- **Activity**: An exact copy is needed of the lines from the line holding "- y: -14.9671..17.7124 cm" through the final line of the listing below, both included.

- **Information supplied**:
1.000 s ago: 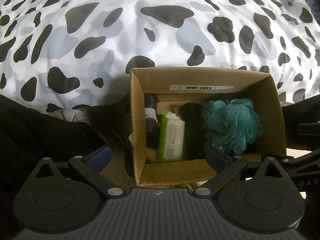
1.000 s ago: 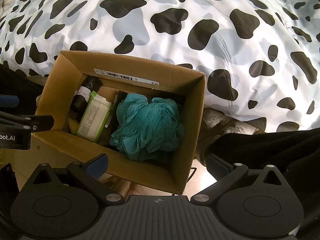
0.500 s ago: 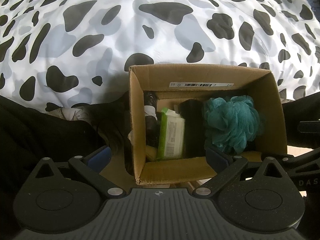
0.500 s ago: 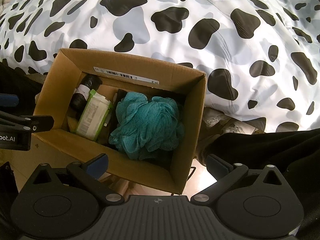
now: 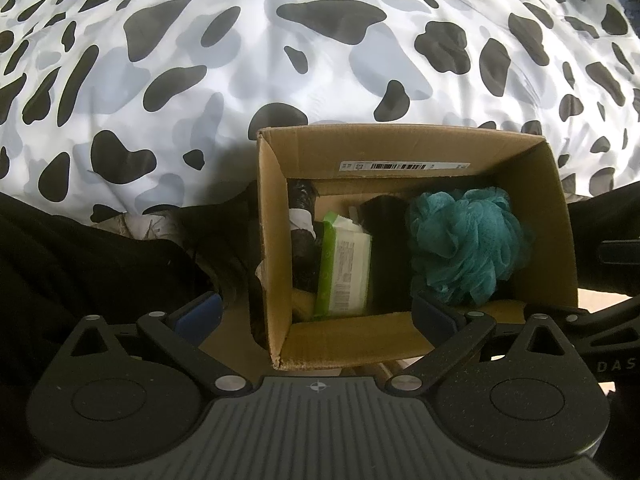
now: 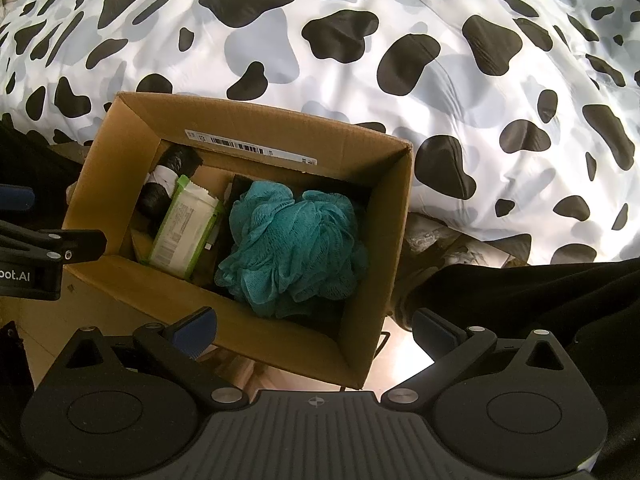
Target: Organize soft objects
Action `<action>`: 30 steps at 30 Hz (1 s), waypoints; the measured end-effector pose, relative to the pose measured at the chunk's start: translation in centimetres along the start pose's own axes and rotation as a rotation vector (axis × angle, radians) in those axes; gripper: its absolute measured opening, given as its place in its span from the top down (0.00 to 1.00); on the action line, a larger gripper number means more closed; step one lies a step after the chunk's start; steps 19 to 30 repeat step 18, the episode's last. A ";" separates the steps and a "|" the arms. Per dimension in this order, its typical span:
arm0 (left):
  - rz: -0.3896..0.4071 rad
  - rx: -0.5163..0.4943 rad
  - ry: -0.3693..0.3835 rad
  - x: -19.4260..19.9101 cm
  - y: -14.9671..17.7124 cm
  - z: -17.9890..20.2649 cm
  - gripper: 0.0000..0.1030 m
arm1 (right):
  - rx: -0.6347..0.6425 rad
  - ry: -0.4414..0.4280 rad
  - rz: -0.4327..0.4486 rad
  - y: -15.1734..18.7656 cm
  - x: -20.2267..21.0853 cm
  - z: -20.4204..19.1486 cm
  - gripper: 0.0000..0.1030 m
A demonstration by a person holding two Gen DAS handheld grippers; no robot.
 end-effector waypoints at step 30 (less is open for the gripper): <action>0.013 -0.013 0.009 -0.1 -0.1 0.2 0.00 | 0.001 0.005 -0.006 0.0 -0.2 0.0 0.00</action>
Point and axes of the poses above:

- **Task answer**:
  - y: -14.9671..17.7124 cm
  - z: -17.9890..20.2649 cm
  - gripper: 0.0000..0.1030 m
arm1 (right):
  - rx: -0.6347..0.6425 rad
  - ry: -0.4414..0.4280 rad
  - rz: -0.4327..0.4486 rad
  - y: -15.1734..18.7656 cm
  - x: -20.2267..21.0853 cm
  - z: -20.4204..19.1486 cm
  - gripper: 0.0000..0.1030 m
A demonstration by a person holding two Gen DAS handheld grippers; no robot.
 end-effector waypoints at step 30 (less is open for the gripper): <action>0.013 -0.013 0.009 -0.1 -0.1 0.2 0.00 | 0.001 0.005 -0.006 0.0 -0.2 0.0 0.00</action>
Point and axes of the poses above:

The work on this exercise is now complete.